Выехав из Парижа, кортеж начал двигаться живее. На погоду грех было жаловаться: стояло погожее утро, ветер утих, солнцу наконец-то удалось прорваться сквозь завесу облаков, и начинающийся день напоминал ту прекрасную октябрьскую пору, когда под шорох последних опадающих листьев восхищенным взорам гуляющих открывается голубоватая тайна перешептывающихся лесов.

В три часа дня королевский выезд достиг первых стен крепостной ограды Жювизи. Отсюда уже видны были мост, построенный через реку Орж, и большая гостиница “Французский двор”, от которой пронизывающий ветер доносил запах дичи, жарящейся на вертеле, и веселый гул голосов.

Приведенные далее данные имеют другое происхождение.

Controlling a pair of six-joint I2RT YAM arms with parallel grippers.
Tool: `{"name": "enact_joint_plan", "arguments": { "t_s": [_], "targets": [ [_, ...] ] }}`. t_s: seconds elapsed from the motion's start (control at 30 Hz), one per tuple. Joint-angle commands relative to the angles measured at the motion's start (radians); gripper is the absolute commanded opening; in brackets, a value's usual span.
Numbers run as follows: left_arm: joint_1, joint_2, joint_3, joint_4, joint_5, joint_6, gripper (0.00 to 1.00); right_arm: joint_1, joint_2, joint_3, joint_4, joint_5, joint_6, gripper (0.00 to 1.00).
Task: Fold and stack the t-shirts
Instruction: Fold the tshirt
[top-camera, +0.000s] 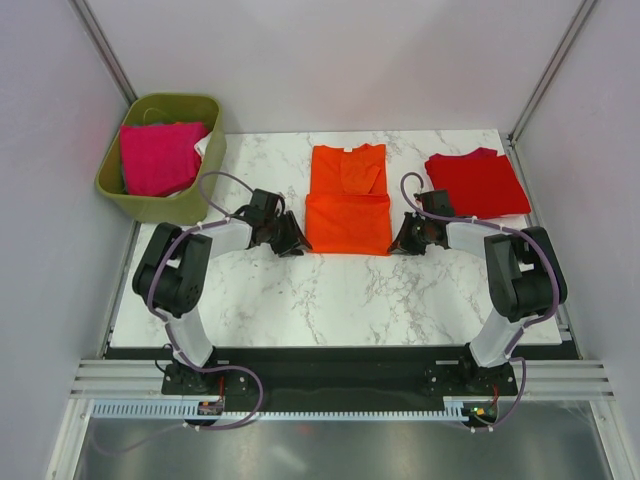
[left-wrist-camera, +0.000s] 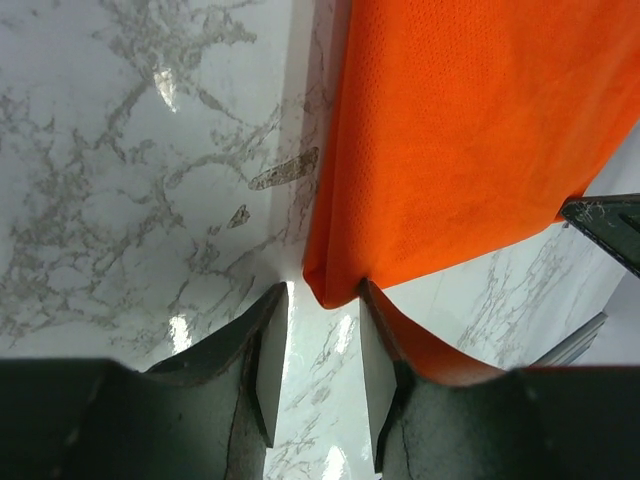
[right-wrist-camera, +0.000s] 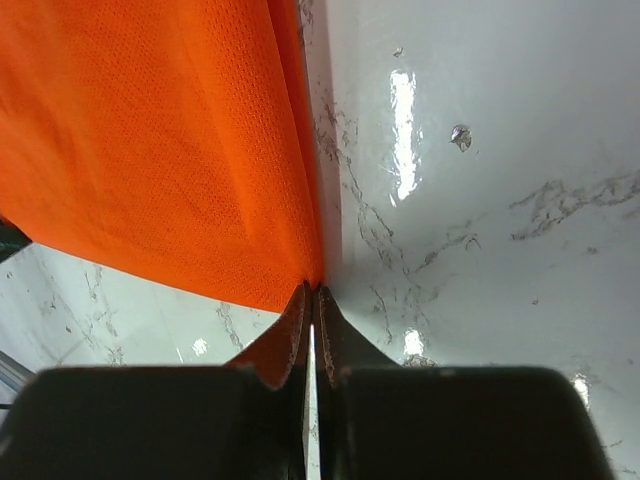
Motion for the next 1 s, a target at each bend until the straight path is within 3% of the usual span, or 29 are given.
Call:
{"name": "enact_joint_plan", "arguments": {
  "t_s": [0.0,0.13,0.33,0.67,0.97],
  "targets": [
    [-0.006,0.042,0.021,0.04,-0.023,-0.001,0.42,0.007,0.003,-0.005,0.016,0.017,-0.017,0.04],
    [-0.012,0.068,0.021,0.065,-0.033,-0.023,0.33,0.006,0.003,-0.006,0.016,0.017,-0.017,0.03],
    [-0.037,0.071,-0.028,0.125,-0.04,-0.064,0.02,0.007,-0.023,-0.012,0.014,0.003,-0.011,0.0],
    [-0.039,-0.148,-0.134,0.048,-0.026,0.0,0.02,0.006,-0.242,-0.081,-0.064,-0.043,-0.033,0.0],
    [-0.057,-0.501,-0.27,-0.08,0.036,0.014,0.02,0.006,-0.566,-0.178,-0.238,-0.087,-0.072,0.0]
  ]
}}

Нос Шико на лету уловил дразнящий запах. Гасконец высунулся из кареты и увидел вдали, у дверей гостиницы, группу людей, закутанных в длинные плащи. Среди них был маленький толстяк, лицо которого до самого подбородка скрывала широкополая шляпа.

При виде приближающегося кортежа эти люди поспешили войти в гостиницу.

Но маленький толстяк замешкался в дверях, и Шико с удивлением признал его. Поэтому в тот самый миг, когда толстяк исчез за дверью, наш гасконец соскочил на землю, взял свою лошадь у пажа, который вел ее под уздцы, укрылся за углом стены и, затерявшись в быстро сгущающихся сумерках, оторвался от кортежа, продолжавшего путь до Эссона, где король наметил остановку на ночлег. Когда последние всадники исчезли из виду и глухой стук колес по вымощенной камнем дороге затих, Шико покинул свое убежище, объехал вокруг замка и появился перед гостиницей со стороны, противоположной той, откуда на самом деле прибыл, как если бы он возвращался в Париж. Подъехав к окну, Шико заглянул внутрь через стекло и с удивлением увидел, что замеченные им люди, среди них и приземистый толстяк, который, по-видимому, его особенно интересовал, все еще там. Очевидно, у Шико имелись причины желать, чтобы вышеупомянутый толстяк его не увидел, поэтому гасконец вошел не в главную залу, а в комнату напротив, заказал бутылку вина и занял место, позволяющее беспрепятственно наблюдать за входной дверью.